- EXERCISE GOAL
Report only the number of lines in this material that include "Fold".
Top of PROVIDED RECORDS
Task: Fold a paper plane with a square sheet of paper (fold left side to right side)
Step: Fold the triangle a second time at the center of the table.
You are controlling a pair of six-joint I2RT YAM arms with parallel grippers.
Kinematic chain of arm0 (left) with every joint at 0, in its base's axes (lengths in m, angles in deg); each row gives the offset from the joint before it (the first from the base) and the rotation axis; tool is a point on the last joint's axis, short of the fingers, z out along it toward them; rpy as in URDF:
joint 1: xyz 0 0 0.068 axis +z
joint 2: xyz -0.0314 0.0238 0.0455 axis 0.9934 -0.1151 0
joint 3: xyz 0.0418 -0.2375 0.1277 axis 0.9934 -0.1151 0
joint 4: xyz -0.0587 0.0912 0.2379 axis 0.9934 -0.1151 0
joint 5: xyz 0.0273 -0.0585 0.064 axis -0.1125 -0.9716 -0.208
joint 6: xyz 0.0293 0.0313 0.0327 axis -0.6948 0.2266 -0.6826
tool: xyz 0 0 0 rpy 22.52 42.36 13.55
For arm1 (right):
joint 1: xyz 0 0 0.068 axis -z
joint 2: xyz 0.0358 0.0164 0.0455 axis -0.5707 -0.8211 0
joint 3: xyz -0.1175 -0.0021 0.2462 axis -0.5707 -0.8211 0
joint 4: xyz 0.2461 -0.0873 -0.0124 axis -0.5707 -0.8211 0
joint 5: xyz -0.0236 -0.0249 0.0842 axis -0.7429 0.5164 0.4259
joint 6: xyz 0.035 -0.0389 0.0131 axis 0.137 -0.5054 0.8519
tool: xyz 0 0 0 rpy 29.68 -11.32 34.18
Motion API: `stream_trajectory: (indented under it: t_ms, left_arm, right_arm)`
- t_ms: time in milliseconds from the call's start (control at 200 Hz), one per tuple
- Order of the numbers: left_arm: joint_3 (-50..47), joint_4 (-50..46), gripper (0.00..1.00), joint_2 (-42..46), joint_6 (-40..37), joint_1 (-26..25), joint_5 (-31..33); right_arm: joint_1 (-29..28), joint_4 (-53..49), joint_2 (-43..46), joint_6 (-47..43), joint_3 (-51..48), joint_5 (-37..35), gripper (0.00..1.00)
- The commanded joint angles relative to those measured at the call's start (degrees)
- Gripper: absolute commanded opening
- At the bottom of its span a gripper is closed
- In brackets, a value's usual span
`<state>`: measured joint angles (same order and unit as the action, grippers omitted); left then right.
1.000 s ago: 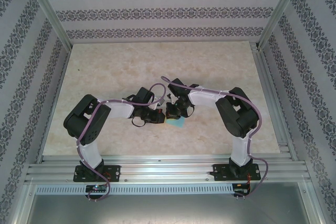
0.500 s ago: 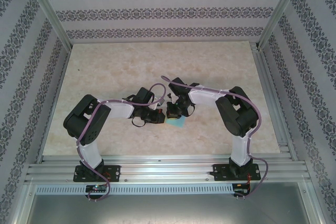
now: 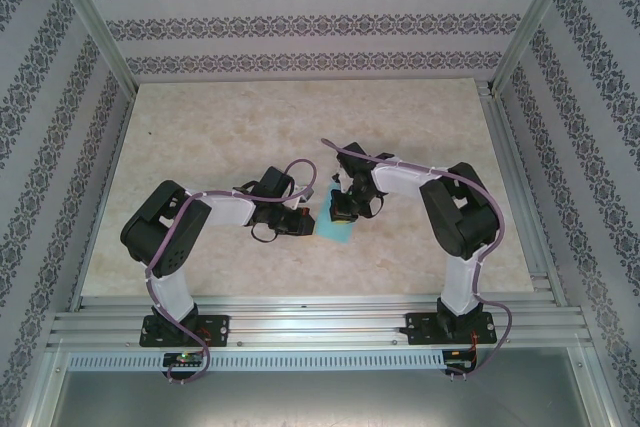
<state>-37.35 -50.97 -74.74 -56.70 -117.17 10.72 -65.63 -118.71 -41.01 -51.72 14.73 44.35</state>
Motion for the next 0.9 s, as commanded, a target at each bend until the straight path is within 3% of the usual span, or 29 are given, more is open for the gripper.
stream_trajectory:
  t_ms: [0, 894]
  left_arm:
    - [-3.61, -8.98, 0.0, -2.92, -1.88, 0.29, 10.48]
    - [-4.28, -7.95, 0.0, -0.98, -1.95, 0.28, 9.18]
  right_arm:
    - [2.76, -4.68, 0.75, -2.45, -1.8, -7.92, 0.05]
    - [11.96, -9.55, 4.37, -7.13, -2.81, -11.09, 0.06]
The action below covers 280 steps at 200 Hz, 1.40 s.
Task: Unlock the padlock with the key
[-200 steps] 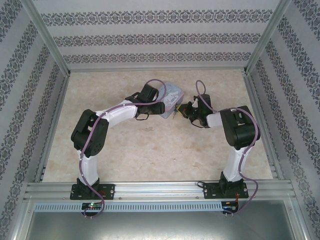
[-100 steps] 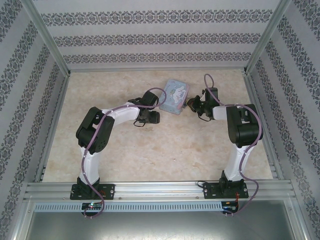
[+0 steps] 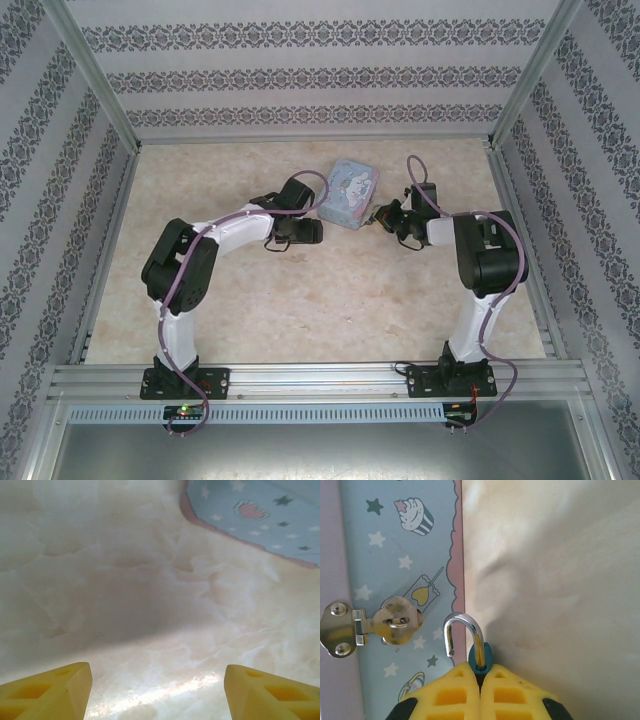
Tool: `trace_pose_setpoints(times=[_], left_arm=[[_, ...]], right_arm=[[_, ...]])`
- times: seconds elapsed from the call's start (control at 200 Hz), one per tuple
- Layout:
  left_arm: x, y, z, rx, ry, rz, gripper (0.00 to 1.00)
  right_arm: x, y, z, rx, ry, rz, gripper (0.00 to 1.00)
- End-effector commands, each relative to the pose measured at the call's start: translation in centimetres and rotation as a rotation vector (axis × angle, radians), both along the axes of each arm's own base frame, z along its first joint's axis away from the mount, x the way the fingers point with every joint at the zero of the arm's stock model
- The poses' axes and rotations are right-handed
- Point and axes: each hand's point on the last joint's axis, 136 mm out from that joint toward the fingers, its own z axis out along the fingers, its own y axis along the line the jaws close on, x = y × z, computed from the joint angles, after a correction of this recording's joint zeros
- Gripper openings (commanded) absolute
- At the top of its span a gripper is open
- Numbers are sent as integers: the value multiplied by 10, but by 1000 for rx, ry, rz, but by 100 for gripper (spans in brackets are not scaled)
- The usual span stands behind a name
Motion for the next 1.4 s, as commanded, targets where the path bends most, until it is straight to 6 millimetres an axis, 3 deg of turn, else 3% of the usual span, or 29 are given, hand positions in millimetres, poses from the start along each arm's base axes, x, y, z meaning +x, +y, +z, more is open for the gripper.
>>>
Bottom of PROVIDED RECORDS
- SOLUTION
2